I though Castle's quiet reply of "shiny" to news of the murder at the Con was perfect. Just subtle enough for the fans to get.
20. MysaNal
Nathan imitating Shatner and Stewart made the ep for me. I also really enjoyed seeing Ed Quinn (who I loved on Eureka)! Basically, I giggled like the goofy fangirl I am through the whole thing. :-)
21. Tucci78
The mundanes have been snarkily dumping on SF convention fandom since the first Worldcon (NYcon 1, 1939), and this episode of Castle is precisely no difference.
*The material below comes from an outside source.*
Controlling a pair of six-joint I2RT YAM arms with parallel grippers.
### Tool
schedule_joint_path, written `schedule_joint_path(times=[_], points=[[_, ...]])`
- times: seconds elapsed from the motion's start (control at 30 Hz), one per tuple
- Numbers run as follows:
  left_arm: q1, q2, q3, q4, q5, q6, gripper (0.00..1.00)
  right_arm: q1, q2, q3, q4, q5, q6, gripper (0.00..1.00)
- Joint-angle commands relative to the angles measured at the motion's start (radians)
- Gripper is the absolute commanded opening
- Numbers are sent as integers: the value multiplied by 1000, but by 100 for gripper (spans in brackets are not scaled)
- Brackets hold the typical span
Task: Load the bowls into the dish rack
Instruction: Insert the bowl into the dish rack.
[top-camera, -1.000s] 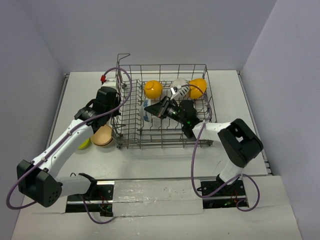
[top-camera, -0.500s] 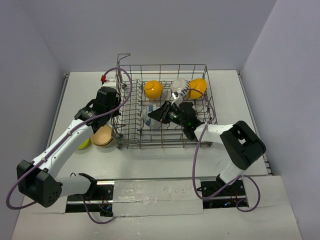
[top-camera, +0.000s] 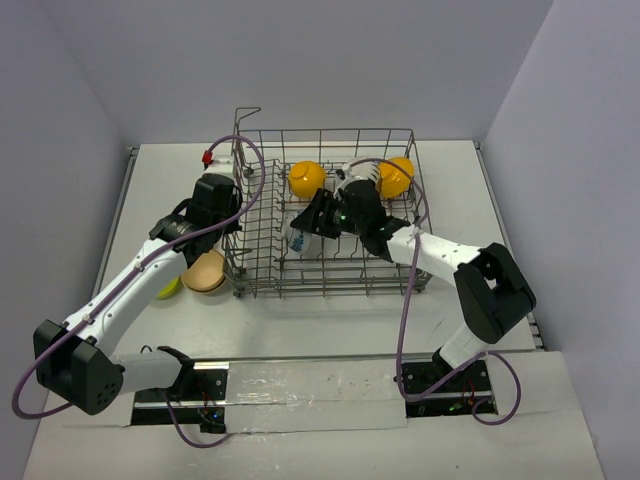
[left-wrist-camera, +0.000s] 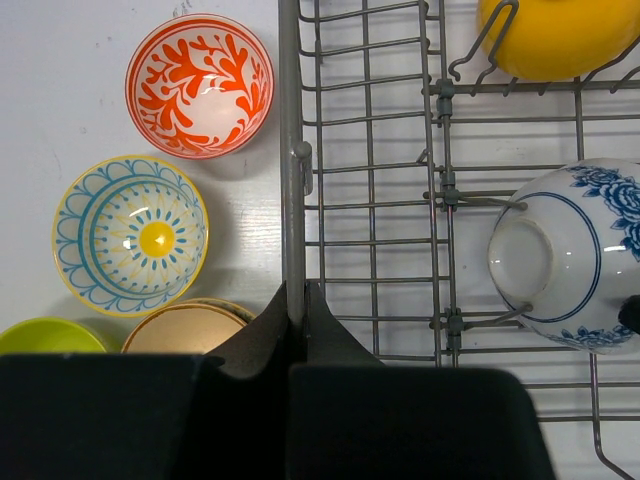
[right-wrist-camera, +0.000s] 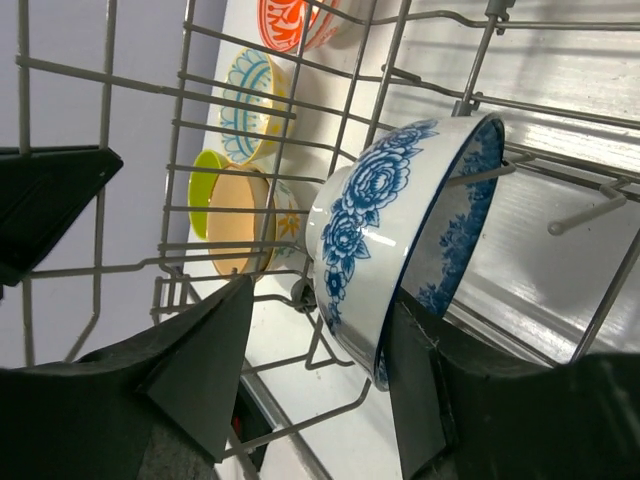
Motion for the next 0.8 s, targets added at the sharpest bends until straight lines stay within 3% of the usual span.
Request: schedule_joint_path(times=[0.0, 0.77], points=[[-40, 12, -50, -10, 82, 11, 0, 4, -15, 115, -176, 3, -61, 61], [-48, 20, -53, -14, 90, 17, 0, 4, 18, 247, -502, 41, -169, 62]])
It's not quite as vicious as Sharyn McCrumb's Bimbos of the Death Sun (1988) - also in the mystery genre - but it certainly leverages the Luddsuckers' hostility against SF with ridicule that's purely malevolent, trying to handwave it with a schmear of "ain't that cute?" condescension.

I don't have to take this kind of abuse as "tribute," and any SF fan who does has been gulled, cullied, and diddled.
22. misterkeith
I haven't watched my Castle recording yet but I don't mind spoilers. I loved CSI's take on a murder at an SF convention. I think humor can soften the stereotypes of fans if they also poke fun of the protagonists like CSI's Hodgens or Rick Castle.

I read both Sharyn McCrumb's Bimbos of the Death Sun and her second book in the series, Zombies of the Gene Pool, and I have to agree she expressed a great deal of contempt for SF fans.